De hecho, todas las medidas y obras anunciadas en los últimos días por el Gobierno para paliar la dramática situación en la localidad de Los Llanos, debieron ser ejecutadas por la empresa que, a la luz de los acontecimientos, ni siquiera pudo ampliar la capacidad de potabilización del agua que llega a los hogares chamicalenses.

Similar situación se vive por estos días en la localidad de Chilecito, en donde Aguas de La Rioja también presta el servicio de agua potable, pero es el Gobierno el que despliega un esfuerzo mayúsculo para garantizar la distribución del recurso.

Pero el mapa de la sequía no termina allí. Localidades como Milagro, Ulapes y Chepes se convirtieron también en verdaderas radiografías de la crisis hídrica en La Rioja (ver págs. 14 y 15).
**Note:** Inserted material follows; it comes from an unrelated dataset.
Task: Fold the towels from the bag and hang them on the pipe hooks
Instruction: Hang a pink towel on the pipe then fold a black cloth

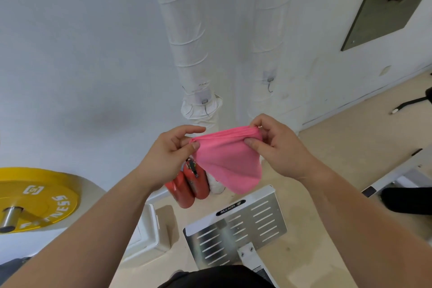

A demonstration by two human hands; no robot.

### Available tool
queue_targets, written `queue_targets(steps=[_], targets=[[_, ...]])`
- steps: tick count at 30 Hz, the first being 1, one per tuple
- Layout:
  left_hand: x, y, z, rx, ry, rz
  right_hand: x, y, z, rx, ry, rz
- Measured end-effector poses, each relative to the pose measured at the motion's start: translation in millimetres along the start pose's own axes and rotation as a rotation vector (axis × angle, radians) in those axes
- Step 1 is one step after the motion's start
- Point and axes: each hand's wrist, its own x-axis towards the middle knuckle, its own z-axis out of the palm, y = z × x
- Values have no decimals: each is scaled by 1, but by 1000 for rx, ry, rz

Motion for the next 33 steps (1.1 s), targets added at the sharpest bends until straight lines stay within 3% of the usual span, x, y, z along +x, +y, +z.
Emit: queue_targets(steps=[4, 7, 10, 13, 16, 25, 28, 33], targets=[[-3, 7, -1, -158, 15, 32, -2, -2, 10, 283, 138, 31], [0, 14, -5, -229, -47, 20, -4, -6, 16, 257, 182, -51], [5, 22, -19, -323, -295, -34, -4, -16, 12, 253, 127, -35], [17, 32, -31, -222, -552, -69, -2, -26, 6, 266, 45, -9], [30, 46, -26, -151, -658, -71, 2, -30, 2, 291, -39, 13], [39, 67, 10, 80, -652, -15, -3, -10, -1, 366, 50, 88], [41, 68, 15, 236, -600, 23, -8, -1, 4, 499, 65, 119], [44, 66, 16, 229, -534, 5, -25, 20, 9, 642, -70, 174]])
Y el problema no es reciente, sino que data ya de hace un buen tiempo y va mucho más allá de los famosos aviones rompetormenta que nunca nadie pudo ver.

El Gobierno, tal como quedó demostrado en estos últimos días -el organismo interventor de la empresa Aguas de La Rioja, por ejemplo, puso en funcionamiento perforaciones que estaban fuera de servicio- ya se puso al frente de la situación en pos de preservar el agua y garantizar el servicio, pero el panorama no es muy alentador, mucho más si se tiene en cuenta la escasez de precipitaciones.

Pero la problemática del agua, plantea también una serie de contradicciones y cuestionamientos que, sin embargo, no se escuchó plantear a ningún ambientalista.

Si la Provincia se pone al frente del cuidado del agua, como de hecho lo está haciendo, cabe entonces preguntarse, por ejemplo, ¿qué ocurrirá con los proyectos mineros?

No sólo crisis hídrica

La falta de agua no se hizo sentir únicamente en los hogares riojanos, sino también en algún que otro incendio en el que hubiera hecho falta mucho líquido para poder apagarlo.

Y es que Chilecito volvió a ser noticia, pero esta vez no por la crisis hídrica, sino más bien por la grave crisis institucional que muestra a un municipio en permanente conflicto y con un intendente que se caracteriza, básicamente, por brillar con su ausencia: Lázaro Fonzalida.

El caos y la tensión se apoderaron una vez más del Municipio de Chilecito al conocerse la decisión por parte de la comuna de descontar los días no trabajados a aquellos empleados que se adhirieron al paro en reclamo del pago de la recategorización.

La medida del municipio llevó a que algunos empleados percibieran, por ejemplo, la irrisoria suma de poco más de un peso, situación que derivó finalmente no sólo en un verdadero escándalo en las puertas de la comuna chileciteña, sino también en una denuncia penal a funcionarios municipales.

Tal medida, fue en base a dos razones: primero no existe el instrumento legal que dictamine el por qué del descuento en los salario y segundo, la modalidad del descuento, ya que tanto los damnificados como el gremio, no recibieron notificación alguna.

La situación es mínimamente confusa, tal como lo es el liderazgo de Fonzalida que, al igual que las precipitaciones, escasas e insuficientes en toda la Provincia, tarda en aparecer para llevar al menos un poco de alivio a los trabajadores chileciteños.